Una Ferrari in pista – Automotorinews.it
L’Arabia Saudita, però, potrebbe cambiare le cose. O, almeno, è quanto si augurano i tifosi del Cavallino ed i due piloti in rosso. La conformazione della pista, infatti, potrebbe regalare un piccolo vantaggio alla Ferrari anche se la Red Bull sembra davvero imbattibile ed è naturalmente la favorita numero uno anche sul circuito di Jeddah.
Eppure, tra le rivali nel paddock, c’è chi incorona la Rossa. E’ proprio la scuderia anglo-austriaca, che per bocca del suo consulente Helmut Marko, si è espresso a favore proprio di Maranello, elogiandone un aspetto in particolare.
Il consulente Red Bull Helmut Marko – Automotorinews.it
“I numeri esatti delle power unit non le abbiamo – ha spiegato Marko ai microfoni di Formel1.de – ma consideriamo il motore della Ferrari come il più potente sulla base di varie informazioni e diversi confronti. Poi si avvicinano molto Honda e Mercedes, mentre è ultima la Renault” la sentenza di Marko.
Il propulsore del Cavallino spinge la Ferrari ma anche Alfa Romeo ed Haas, mentre quello Honda spinge la Red Bull e l’AlphaTauri, il team satellite della scuderia anglo-austriaca. Il propulsore Mercedes, invece, oltre alla W14 di Hamilton e Russell, è montato anche su Aston Martin, Williams e McLaren mentre il motore Renault spinge l’Alpine.
Marko, però, ha analizzato anche un altro aspetto di non poco conto. E’ quello del degreado degli pneumatici. “E’ migliorata in maniera significativa la velocità, ma non lo è l’usura degli pneumatici, che è l’aspetto cruciale. Rispetto a noi, anzi, posso dire che è quasi peggiorata” l’analisi che stronca il Cavallino.

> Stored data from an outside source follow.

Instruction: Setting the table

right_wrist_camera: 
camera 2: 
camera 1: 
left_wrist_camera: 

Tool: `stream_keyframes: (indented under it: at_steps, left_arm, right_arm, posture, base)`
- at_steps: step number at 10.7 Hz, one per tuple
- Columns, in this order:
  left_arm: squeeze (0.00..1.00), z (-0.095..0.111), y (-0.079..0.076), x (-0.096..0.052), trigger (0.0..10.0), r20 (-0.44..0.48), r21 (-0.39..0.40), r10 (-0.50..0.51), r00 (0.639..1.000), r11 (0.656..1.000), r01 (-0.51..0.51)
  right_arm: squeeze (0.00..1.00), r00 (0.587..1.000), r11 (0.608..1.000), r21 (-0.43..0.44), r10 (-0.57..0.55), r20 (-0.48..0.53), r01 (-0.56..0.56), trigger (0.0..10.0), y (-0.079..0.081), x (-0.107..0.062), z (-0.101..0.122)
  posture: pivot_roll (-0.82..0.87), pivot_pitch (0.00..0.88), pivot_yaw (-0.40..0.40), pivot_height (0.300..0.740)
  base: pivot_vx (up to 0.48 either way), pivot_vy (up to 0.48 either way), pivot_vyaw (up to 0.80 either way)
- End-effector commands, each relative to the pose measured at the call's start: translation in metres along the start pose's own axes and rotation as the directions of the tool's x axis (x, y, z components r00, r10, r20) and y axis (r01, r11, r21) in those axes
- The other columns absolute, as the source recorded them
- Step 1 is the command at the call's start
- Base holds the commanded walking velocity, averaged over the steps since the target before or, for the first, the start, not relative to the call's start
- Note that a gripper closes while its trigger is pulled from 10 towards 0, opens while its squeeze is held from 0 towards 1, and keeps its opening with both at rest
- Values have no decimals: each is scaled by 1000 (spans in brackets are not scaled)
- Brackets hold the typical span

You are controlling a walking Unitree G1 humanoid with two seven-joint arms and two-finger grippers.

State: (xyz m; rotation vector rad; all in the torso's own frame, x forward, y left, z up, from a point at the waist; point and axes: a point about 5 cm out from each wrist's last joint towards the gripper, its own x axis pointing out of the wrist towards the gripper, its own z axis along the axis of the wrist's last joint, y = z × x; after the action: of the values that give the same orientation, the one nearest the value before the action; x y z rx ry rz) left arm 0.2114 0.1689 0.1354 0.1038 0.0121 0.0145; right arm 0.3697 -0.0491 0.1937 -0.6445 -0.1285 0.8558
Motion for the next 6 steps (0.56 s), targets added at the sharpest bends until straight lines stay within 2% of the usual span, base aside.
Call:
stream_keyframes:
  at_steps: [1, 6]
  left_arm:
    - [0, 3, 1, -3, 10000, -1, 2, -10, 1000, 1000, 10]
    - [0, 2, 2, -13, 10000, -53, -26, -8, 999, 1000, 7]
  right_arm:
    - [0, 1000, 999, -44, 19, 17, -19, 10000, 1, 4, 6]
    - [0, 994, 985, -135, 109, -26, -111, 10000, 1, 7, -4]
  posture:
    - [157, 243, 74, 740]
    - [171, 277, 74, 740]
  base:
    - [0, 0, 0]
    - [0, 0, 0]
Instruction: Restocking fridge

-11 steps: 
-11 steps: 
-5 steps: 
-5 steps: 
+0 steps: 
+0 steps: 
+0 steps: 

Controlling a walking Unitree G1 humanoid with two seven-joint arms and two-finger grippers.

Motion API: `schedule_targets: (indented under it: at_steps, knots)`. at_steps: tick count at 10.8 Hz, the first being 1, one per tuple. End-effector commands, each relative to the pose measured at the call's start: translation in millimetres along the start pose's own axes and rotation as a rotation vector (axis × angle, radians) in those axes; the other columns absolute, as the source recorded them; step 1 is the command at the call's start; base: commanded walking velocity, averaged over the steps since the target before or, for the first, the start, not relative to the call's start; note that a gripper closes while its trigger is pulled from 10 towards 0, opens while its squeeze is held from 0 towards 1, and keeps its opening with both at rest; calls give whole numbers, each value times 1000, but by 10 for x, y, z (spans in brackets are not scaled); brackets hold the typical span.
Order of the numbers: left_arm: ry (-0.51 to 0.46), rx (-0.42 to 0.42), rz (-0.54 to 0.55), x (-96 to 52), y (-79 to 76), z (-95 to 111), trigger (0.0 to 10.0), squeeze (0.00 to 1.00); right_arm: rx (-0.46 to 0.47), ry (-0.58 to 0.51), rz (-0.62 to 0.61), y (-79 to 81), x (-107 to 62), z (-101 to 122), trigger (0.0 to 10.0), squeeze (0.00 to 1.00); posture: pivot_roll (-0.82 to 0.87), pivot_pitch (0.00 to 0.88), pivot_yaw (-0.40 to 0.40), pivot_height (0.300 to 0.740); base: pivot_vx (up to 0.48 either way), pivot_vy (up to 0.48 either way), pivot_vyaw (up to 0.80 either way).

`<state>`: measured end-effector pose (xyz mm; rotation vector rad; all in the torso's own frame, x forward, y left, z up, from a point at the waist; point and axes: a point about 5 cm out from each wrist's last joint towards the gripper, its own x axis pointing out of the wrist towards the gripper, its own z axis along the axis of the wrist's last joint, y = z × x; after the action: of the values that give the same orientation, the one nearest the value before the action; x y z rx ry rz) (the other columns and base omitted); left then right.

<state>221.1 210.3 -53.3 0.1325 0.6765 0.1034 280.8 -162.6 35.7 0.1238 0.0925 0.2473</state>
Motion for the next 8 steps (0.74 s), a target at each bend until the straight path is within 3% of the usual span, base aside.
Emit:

Intanto in casa Ferrari Leclerc potrebbe già essere soggetto a penalità; dopo i problemi alla centralina, infatti, il Cavallino ha due possibilità. Recuperare la centralina sotituita il sabato oppure montarne una nuova ma con 10 posizioni arretrate in griglia.
Il regolamento, infatti, prevede l’utilizzo massimo di due centraline in stagione e due pacchi batterie. Se, quindi, dovesse essere sostituita anche quest’ultima, con il montaggio di una terza batteria già alla seconda gara, la penalità salirebbe a 20 posizioni.